» WORK INSTRUCTION:
I need the records below restated word for word, without their pictures.
________________________
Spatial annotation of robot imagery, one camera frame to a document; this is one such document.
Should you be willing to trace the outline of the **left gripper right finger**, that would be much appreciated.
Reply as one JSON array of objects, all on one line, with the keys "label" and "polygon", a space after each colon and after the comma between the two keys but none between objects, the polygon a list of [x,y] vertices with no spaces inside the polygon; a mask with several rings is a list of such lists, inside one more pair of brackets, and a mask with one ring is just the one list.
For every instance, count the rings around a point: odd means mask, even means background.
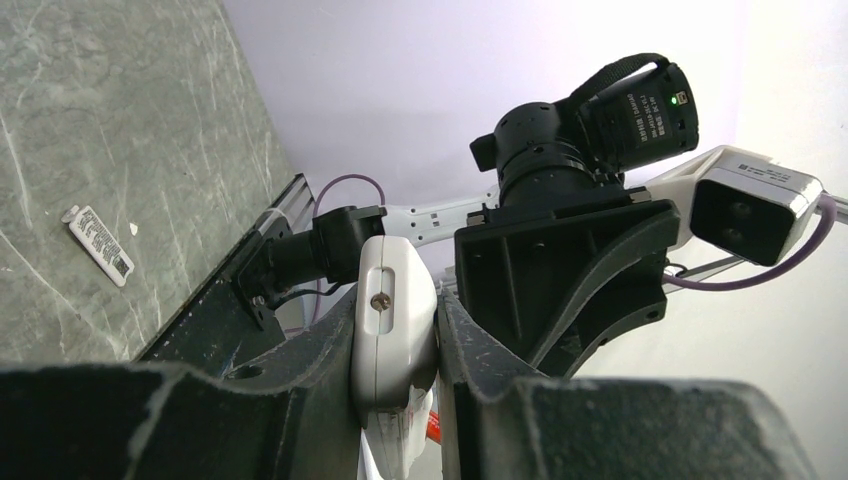
[{"label": "left gripper right finger", "polygon": [[813,479],[775,404],[740,382],[544,376],[438,300],[447,479]]}]

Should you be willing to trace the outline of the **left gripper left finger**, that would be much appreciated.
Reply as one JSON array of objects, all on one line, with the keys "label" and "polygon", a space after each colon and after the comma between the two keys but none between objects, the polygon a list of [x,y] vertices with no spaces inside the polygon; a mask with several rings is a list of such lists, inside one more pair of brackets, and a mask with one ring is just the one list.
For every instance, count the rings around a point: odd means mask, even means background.
[{"label": "left gripper left finger", "polygon": [[356,293],[217,379],[181,362],[5,366],[5,479],[353,479]]}]

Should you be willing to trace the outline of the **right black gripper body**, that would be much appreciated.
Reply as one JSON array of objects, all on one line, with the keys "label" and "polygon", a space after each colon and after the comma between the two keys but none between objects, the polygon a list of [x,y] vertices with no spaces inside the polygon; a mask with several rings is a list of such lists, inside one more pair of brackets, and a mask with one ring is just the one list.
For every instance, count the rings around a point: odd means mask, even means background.
[{"label": "right black gripper body", "polygon": [[623,232],[653,216],[653,199],[643,188],[612,180],[522,178],[499,183],[495,205],[466,215],[468,232],[547,229]]}]

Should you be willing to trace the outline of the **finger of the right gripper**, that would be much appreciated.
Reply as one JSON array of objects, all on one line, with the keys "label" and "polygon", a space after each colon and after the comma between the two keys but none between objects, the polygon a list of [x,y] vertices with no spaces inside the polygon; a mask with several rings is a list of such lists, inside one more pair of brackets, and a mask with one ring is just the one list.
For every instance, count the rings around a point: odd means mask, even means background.
[{"label": "finger of the right gripper", "polygon": [[527,364],[570,378],[599,347],[664,317],[679,225],[663,200],[466,227],[454,237],[460,302]]}]

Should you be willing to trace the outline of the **orange red AA battery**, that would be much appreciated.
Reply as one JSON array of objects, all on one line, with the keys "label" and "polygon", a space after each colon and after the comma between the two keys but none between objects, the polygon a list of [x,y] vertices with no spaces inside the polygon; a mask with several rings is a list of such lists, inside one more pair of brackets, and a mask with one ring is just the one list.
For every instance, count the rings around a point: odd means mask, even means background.
[{"label": "orange red AA battery", "polygon": [[426,437],[428,440],[437,445],[441,444],[441,428],[439,415],[435,411],[430,411],[427,419]]}]

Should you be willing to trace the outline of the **white remote control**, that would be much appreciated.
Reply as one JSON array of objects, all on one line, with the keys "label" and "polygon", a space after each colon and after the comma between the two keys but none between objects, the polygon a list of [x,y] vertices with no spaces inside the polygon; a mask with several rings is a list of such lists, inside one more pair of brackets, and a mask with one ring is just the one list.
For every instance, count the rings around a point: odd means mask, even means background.
[{"label": "white remote control", "polygon": [[351,394],[379,475],[405,479],[423,452],[438,372],[437,294],[411,242],[368,239],[361,251]]}]

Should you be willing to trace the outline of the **white battery cover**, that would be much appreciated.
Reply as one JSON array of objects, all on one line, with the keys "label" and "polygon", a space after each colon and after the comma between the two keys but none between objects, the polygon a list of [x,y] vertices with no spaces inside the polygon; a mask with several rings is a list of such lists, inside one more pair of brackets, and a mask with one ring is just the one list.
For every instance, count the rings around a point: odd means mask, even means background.
[{"label": "white battery cover", "polygon": [[61,221],[112,283],[123,288],[135,264],[92,207],[74,205]]}]

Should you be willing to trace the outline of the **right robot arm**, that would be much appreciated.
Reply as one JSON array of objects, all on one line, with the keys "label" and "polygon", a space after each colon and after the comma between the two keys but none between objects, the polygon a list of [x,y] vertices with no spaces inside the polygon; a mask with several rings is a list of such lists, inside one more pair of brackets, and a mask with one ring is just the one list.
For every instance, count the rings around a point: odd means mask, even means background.
[{"label": "right robot arm", "polygon": [[462,306],[531,367],[565,378],[598,347],[660,320],[680,213],[627,188],[625,174],[698,142],[689,82],[656,53],[506,113],[470,146],[478,168],[496,172],[499,195],[455,233]]}]
________________________
» ANSWER BOX:
Spatial annotation of robot imagery, one camera frame to a document; this is one such document.
Should you be willing to trace the outline of the **left gripper right finger**, that would be much appreciated.
Reply as one JSON array of objects, all on one line, with the keys "label" and "polygon", a space after each colon and after the comma between the two keys but none between objects, the polygon a list of [x,y] vertices with no spaces inside the polygon; a mask with several rings is a list of such lists, inside one more pair of brackets, and a mask with one ring is just the one list.
For every instance, count the rings around a point: odd means mask, even means background.
[{"label": "left gripper right finger", "polygon": [[813,479],[775,404],[740,382],[544,376],[438,300],[447,479]]}]

Should you be willing to trace the outline of the **left gripper left finger**, that would be much appreciated.
Reply as one JSON array of objects, all on one line, with the keys "label" and "polygon", a space after each colon and after the comma between the two keys but none between objects, the polygon a list of [x,y] vertices with no spaces inside the polygon; a mask with several rings is a list of such lists, inside one more pair of brackets, and a mask with one ring is just the one list.
For every instance, count the rings around a point: odd means mask, even means background.
[{"label": "left gripper left finger", "polygon": [[356,293],[217,379],[181,362],[5,366],[5,479],[353,479]]}]

Should you be willing to trace the outline of the **right black gripper body**, that would be much appreciated.
Reply as one JSON array of objects, all on one line, with the keys "label" and "polygon", a space after each colon and after the comma between the two keys but none between objects, the polygon a list of [x,y] vertices with no spaces inside the polygon; a mask with several rings is a list of such lists, inside one more pair of brackets, and a mask with one ring is just the one list.
For every instance, count the rings around a point: odd means mask, even means background.
[{"label": "right black gripper body", "polygon": [[623,232],[653,216],[653,199],[643,188],[612,180],[522,178],[499,183],[495,205],[466,215],[468,232],[547,229]]}]

Should you be willing to trace the outline of the **finger of the right gripper**, that would be much appreciated.
Reply as one JSON array of objects, all on one line, with the keys "label" and "polygon", a space after each colon and after the comma between the two keys but none between objects, the polygon a list of [x,y] vertices with no spaces inside the polygon; a mask with several rings is a list of such lists, inside one more pair of brackets, and a mask with one ring is just the one list.
For every instance, count the rings around a point: odd means mask, even means background.
[{"label": "finger of the right gripper", "polygon": [[527,364],[570,378],[599,347],[664,317],[679,225],[663,200],[466,227],[454,237],[460,302]]}]

Should you be willing to trace the outline of the **orange red AA battery**, that would be much appreciated.
Reply as one JSON array of objects, all on one line, with the keys "label" and "polygon", a space after each colon and after the comma between the two keys but none between objects, the polygon a list of [x,y] vertices with no spaces inside the polygon; a mask with several rings is a list of such lists, inside one more pair of brackets, and a mask with one ring is just the one list.
For every instance, count the rings around a point: odd means mask, even means background.
[{"label": "orange red AA battery", "polygon": [[426,437],[428,440],[437,445],[441,444],[441,428],[439,415],[435,411],[430,411],[427,419]]}]

Should you be willing to trace the outline of the **white remote control**, that would be much appreciated.
Reply as one JSON array of objects, all on one line, with the keys "label" and "polygon", a space after each colon and after the comma between the two keys but none between objects, the polygon a list of [x,y] vertices with no spaces inside the polygon; a mask with several rings is a list of such lists, inside one more pair of brackets, and a mask with one ring is just the one list.
For every instance, count the rings around a point: odd means mask, even means background.
[{"label": "white remote control", "polygon": [[351,394],[379,475],[405,479],[423,452],[438,372],[437,294],[411,242],[368,239],[361,251]]}]

Should you be willing to trace the outline of the **white battery cover**, that would be much appreciated.
Reply as one JSON array of objects, all on one line, with the keys "label" and "polygon", a space after each colon and after the comma between the two keys but none between objects, the polygon a list of [x,y] vertices with no spaces inside the polygon; a mask with several rings is a list of such lists, inside one more pair of brackets, and a mask with one ring is just the one list.
For every instance, count the rings around a point: odd means mask, even means background.
[{"label": "white battery cover", "polygon": [[61,221],[112,283],[123,288],[135,264],[92,207],[74,205]]}]

Should you be willing to trace the outline of the **right robot arm**, that would be much appreciated.
Reply as one JSON array of objects, all on one line, with the keys "label" and "polygon", a space after each colon and after the comma between the two keys but none between objects, the polygon a list of [x,y] vertices with no spaces inside the polygon; a mask with several rings is a list of such lists, inside one more pair of brackets, and a mask with one ring is just the one list.
For every instance, count the rings around a point: odd means mask, even means background.
[{"label": "right robot arm", "polygon": [[462,306],[531,367],[565,378],[598,347],[660,320],[680,213],[627,188],[625,174],[698,142],[689,82],[656,53],[506,113],[470,146],[478,168],[496,172],[499,195],[455,233]]}]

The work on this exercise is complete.